_Work item_. Among the entries that follow, find the lines holding "wrist" and say how many there are, with no other words.

_Exercise inputs_.

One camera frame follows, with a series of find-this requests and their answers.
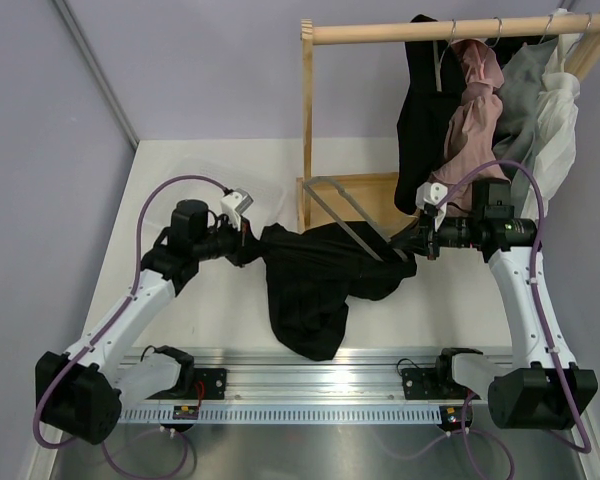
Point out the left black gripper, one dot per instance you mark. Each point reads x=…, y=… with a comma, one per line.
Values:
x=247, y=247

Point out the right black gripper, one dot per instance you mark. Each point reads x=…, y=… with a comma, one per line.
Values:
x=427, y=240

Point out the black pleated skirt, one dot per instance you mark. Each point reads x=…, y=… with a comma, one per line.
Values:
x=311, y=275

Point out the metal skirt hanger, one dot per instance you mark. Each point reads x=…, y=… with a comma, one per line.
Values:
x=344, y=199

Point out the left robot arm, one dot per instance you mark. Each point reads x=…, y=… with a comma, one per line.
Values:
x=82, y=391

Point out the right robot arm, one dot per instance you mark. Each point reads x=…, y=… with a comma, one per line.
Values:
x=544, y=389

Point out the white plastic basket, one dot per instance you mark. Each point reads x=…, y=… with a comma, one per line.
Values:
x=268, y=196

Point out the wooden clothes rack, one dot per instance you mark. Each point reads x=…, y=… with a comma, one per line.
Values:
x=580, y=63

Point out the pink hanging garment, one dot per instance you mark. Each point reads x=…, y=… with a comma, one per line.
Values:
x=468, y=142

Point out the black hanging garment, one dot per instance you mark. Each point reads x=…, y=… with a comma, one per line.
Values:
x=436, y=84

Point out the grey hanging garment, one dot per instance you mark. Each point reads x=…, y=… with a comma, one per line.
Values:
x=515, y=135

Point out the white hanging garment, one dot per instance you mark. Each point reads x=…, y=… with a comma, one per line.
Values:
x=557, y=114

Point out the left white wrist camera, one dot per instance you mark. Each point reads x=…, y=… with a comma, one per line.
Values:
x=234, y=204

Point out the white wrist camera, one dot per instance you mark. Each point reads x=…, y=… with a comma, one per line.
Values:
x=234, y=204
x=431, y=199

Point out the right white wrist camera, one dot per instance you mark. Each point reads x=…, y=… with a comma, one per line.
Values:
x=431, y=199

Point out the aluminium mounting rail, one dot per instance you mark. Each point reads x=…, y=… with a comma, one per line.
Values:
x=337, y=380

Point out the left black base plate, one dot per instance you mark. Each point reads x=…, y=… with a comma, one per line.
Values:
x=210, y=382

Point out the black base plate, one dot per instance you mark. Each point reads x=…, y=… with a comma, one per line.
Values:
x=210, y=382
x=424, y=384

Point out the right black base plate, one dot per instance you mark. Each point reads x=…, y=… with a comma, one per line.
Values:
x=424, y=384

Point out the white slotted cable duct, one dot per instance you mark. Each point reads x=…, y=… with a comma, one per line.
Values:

_Solution to this task_. 3